Each line of the listing below that includes "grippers" should be reported.

DATA BLOCK:
--*--
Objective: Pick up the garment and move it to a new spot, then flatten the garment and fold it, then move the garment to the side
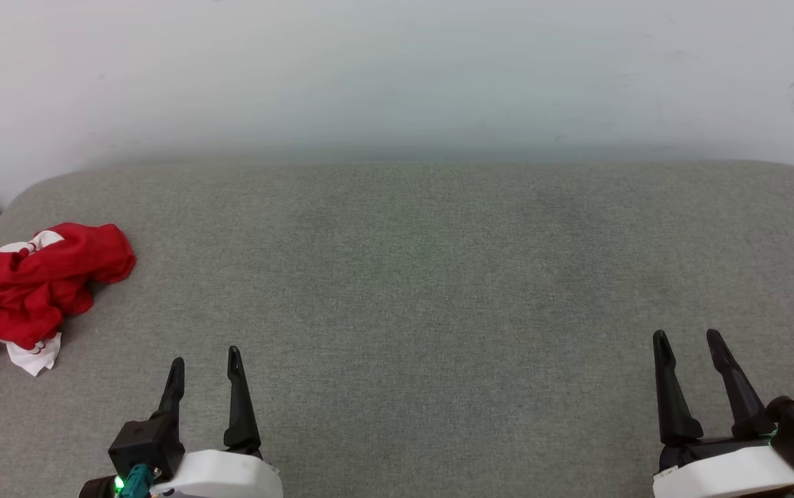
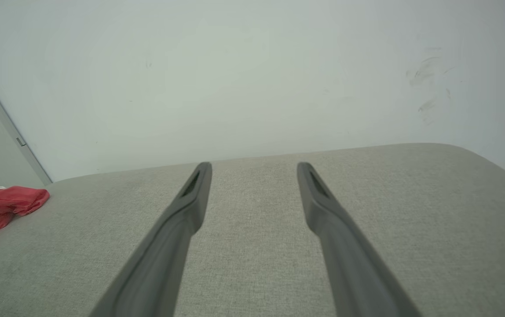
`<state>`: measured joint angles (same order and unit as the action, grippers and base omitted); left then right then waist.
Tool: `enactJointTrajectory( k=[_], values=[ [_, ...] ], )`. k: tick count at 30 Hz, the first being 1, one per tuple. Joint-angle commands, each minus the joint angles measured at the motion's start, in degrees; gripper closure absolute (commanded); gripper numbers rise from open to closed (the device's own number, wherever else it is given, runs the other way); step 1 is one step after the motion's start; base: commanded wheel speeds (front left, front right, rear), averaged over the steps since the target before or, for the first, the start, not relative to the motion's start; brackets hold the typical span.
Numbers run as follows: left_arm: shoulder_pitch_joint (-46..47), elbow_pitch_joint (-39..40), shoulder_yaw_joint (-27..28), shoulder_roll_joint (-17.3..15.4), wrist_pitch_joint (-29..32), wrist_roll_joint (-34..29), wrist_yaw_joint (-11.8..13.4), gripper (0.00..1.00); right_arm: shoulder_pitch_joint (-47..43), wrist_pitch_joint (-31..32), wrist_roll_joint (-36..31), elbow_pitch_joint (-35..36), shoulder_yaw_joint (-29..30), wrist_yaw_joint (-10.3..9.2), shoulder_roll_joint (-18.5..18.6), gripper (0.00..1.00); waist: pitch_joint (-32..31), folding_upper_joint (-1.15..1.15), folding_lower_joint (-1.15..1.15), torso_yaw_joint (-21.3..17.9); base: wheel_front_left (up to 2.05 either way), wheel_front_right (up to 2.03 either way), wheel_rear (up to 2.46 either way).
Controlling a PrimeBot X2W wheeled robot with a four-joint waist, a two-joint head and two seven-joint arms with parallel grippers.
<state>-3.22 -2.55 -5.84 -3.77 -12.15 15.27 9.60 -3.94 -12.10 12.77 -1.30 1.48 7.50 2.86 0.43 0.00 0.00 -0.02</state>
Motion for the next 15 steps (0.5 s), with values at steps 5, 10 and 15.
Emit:
enactJointTrajectory(
  k=[5, 10, 15],
  values=[
    [-0.4, 0.0, 0.5, 0.2, -0.9, -2.6, -0.5, 0.00, -0.7, -0.9, -1.2, 0.9, 0.1, -0.01, 0.0, 0.00, 0.1, 0.00, 0.00, 0.0, 0.00, 0.00, 0.00],
    [-0.8, -0.3, 1.0, 0.5, -1.5, -4.9, -0.4, 0.00, -1.1, -1.5, -2.3, 0.8, 0.3, -0.02, 0.0, 0.00, 0.1, 0.00, 0.00, 0.0, 0.00, 0.00, 0.00],
    [-1.0, -0.5, 1.2, 0.7, -2.0, -6.8, -0.6, 0.00, -1.6, -2.0, -3.5, 0.9, 0.4, -0.02, 0.0, 0.00, 0.1, 0.00, 0.00, 0.0, 0.00, 0.00, 0.00]
  ],
)
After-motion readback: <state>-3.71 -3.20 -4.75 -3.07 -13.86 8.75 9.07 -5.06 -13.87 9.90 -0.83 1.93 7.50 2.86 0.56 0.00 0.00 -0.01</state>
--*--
SOLUTION TO THE PROBLEM:
`<state>`: measured joint angles (same order and unit as the action, grippers and base omitted); left then right then waist.
Controlling a PrimeBot X2W wheeled robot with a four-joint waist, a two-joint head and two seven-joint arms with parallel grippers.

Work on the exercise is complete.